But now the largest arrondissement of Paris scores with a new highlight: The Nature Urbaine, the largest rooftop farm in Europe on the roof of the Paris exhibition center at the Porte de Versailles. In the future, up to three tons of fruit and vegetables are to be harvested on an area of 15,000 square meters, the area of about two football pitches. The figure is already 200 kilograms per day. These are delivered to the townspeople, neighboring supermarkets, neighboring hotels, canteens or restaurants. Like Le Perchoir, which shares the roof terrace with the farm.

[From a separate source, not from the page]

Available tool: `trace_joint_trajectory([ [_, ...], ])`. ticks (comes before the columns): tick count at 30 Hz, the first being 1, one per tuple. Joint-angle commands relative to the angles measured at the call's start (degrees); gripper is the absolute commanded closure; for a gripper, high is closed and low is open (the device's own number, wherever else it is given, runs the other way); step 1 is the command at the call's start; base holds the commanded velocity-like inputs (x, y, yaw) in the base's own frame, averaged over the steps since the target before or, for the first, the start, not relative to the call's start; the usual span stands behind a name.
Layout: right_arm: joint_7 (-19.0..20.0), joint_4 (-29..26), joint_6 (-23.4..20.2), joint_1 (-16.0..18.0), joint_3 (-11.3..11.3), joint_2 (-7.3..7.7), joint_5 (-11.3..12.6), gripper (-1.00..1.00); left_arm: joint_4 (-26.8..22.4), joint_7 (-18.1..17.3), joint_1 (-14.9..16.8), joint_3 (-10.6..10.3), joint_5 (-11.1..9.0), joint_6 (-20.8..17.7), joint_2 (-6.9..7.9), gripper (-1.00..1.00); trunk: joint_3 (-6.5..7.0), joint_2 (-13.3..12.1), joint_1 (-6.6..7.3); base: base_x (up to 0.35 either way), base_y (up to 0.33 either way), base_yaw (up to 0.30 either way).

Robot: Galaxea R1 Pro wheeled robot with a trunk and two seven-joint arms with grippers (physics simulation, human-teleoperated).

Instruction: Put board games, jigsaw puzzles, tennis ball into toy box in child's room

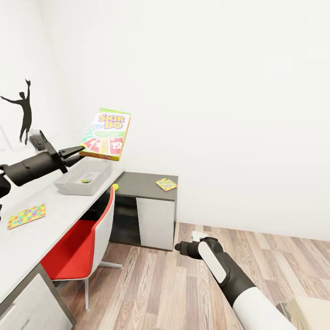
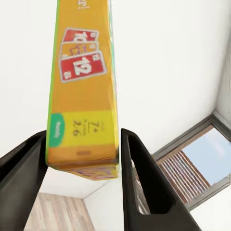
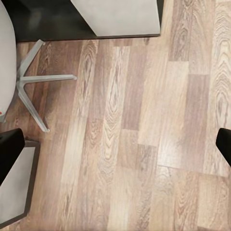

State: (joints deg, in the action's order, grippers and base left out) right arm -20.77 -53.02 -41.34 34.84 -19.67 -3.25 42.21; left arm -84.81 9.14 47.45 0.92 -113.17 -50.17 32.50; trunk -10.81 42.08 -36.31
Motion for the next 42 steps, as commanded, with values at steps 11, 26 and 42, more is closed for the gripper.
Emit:
trace_joint_trajectory([
  [11,-0.6,0.2,0.0,0.0,0.0,0.17,0.6,-1.0,2.2,23.9,14.2,0.2,-0.5,-0.6,-4.97,1.0,-0.1,0.1,-0.01,0.0,0.0,0.0],
  [26,-0.6,0.2,0.0,0.0,-0.2,-0.25,0.6,-1.0,5.3,55.1,16.5,0.7,15.7,-6.0,-3.43,1.0,-0.1,0.1,-0.01,0.0,0.0,0.0],
  [42,-0.6,-0.1,0.1,0.0,-0.2,-0.41,0.5,-1.0,4.4,55.1,16.5,13.6,17.3,-6.1,-3.46,1.0,-0.1,0.1,-0.01,0.0,0.0,0.0],
])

Not only the aromatic strawberries with shiso herbs, which are served here as dessert, can be watched from the table as they grow: the tomatoes, aubergines, lettuce, melons and cucumbers too. Most of the plants do not grow horizontally here, but in futuristic pillars that rise into the sky like oversized spines. The planting columns, developed in France, work with the aeroponic technique, in which the roots are suspended in the air and are constantly sprayed with a nutrient solution. “In this way we manage without pesticides and with only 10% of the usual water consumption,” explains Sophie Hardy, the director of Nature Urbaine.
Vertical farming is the name of the promising concept that is now taking root worldwide and, according to many studies, has what it takes to replace the organic trend in the food industry. Here in Paris, you can not only see it up close and learn to understand it in guided tours, you can also become a gardener yourself: 156 roof plots are also rented out to private individuals for a year: these "Allotments 2.0." have been popular since the start of "Nature Urbaine” gone like hot cakes.
The pandemic, with its disrupted supply chains and partly empty supermarket shelves, on the one hand, and the climate debate on the other, have prepared the ground for ideas that ten years ago were laughed at as crazy. "Our idea of bringing the farm into the city, offering fresh and healthy food with short supply chains and making a contribution to more climate neutrality and biodiversity suddenly makes sense to everyone," says Sophie Hardy. For me, the Nature Urbaine and the Le Perchoir restaurant are definitely the insider tip of this summer. Almost nowhere else can you find so much foresight, peace, sun and greenery.